This plot gives a distribution of the distance of the peak midpoints
to the TSSs. It can help in selecting a locus definition.
For example, if genes are primarily within 5kb of TSSs, then the
5kb
locus definition may be a good choice. In contrast, if
most genes fall far from TSSs, the nearest_tss
locus
definition may be a good choice.
This plot visualizes the relationship between the presence of at
least one peak in a gene locus and the locus length (on the log10
scale). For clarity of visualization, each point represents 25 gene loci
binned after sorting by locus length. The expected fit under the
assumptions of Fisher’s Exact Test (horizontal line), and a
binomial-based test (gray curve) are displayed to indicate how the
dataset being enriched conforms to the assumption of each. The empirical
spline used in the chipenrich
method is in orange.
# Output in chipenrich
plot_chipenrich_spline(peaks = peaks_E2F4, locusdef = 'nearest_tss', genome = 'hg19')

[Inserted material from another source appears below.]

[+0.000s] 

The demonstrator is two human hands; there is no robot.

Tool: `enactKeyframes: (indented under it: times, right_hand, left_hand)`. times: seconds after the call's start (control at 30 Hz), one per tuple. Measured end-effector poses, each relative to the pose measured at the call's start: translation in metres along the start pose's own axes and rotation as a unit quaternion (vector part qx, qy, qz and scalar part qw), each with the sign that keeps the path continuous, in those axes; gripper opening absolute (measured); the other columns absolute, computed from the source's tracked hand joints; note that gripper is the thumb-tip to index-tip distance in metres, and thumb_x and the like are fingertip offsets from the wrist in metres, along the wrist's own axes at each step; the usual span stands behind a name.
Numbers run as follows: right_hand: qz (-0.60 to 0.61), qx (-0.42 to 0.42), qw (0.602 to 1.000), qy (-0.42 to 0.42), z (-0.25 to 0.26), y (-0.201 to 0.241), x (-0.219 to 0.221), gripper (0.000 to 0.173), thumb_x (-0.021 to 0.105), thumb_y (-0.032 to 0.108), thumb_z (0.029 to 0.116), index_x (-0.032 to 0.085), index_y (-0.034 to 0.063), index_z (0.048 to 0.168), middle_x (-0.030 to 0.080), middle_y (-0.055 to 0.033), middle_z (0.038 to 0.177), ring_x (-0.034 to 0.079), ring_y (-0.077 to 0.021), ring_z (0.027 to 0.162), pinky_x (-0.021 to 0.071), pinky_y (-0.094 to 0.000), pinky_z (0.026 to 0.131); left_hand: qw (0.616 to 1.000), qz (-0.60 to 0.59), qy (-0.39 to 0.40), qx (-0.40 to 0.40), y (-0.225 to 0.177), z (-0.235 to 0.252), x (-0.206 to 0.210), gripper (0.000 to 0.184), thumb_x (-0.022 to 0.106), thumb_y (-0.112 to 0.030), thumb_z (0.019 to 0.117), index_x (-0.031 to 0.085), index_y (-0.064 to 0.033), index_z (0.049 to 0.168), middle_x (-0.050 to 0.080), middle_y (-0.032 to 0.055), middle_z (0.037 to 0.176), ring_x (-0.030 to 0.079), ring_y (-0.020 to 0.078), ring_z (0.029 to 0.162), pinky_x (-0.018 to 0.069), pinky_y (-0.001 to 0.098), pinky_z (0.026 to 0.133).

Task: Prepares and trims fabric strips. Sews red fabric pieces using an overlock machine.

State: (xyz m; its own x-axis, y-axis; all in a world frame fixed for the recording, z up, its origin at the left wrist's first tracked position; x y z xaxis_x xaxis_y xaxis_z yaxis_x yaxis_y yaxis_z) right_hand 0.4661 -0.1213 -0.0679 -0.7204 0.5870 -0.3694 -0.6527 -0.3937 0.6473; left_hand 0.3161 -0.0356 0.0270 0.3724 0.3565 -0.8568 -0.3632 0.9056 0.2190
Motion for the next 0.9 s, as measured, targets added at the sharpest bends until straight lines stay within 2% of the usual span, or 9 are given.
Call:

This plot visualizes the relationship between the number of peaks
assigned to a gene and the locus length (on the log10 scale). For
clarity of visualization, each point represents 25 gene loci binned
after sorting by locus length. The empirical spline used in the
polyenrich
method is in orange.
If many gene loci have multiple peaks assigned to them,
polyenrich
is likely an appropriate method. If there are a
low number of peaks per gene, then chipenrich()
may be the
appropriate method.
# Output in polyenrich
plot_polyenrich_spline(peaks = peaks_E2F4, locusdef = 'nearest_tss', genome = 'hg19')
This plot visualizes the relationship between proportion of the gene locus covered by peaks and the locus length (on the log10 scale). For clarity of visualization, each point represents 25 gene loci binned after sorting by locus length.
# Output in broadenrich
plot_gene_coverage(peaks = peaks_H3K4me3_GM12878, locusdef = 'nearest_tss', genome = 'hg19')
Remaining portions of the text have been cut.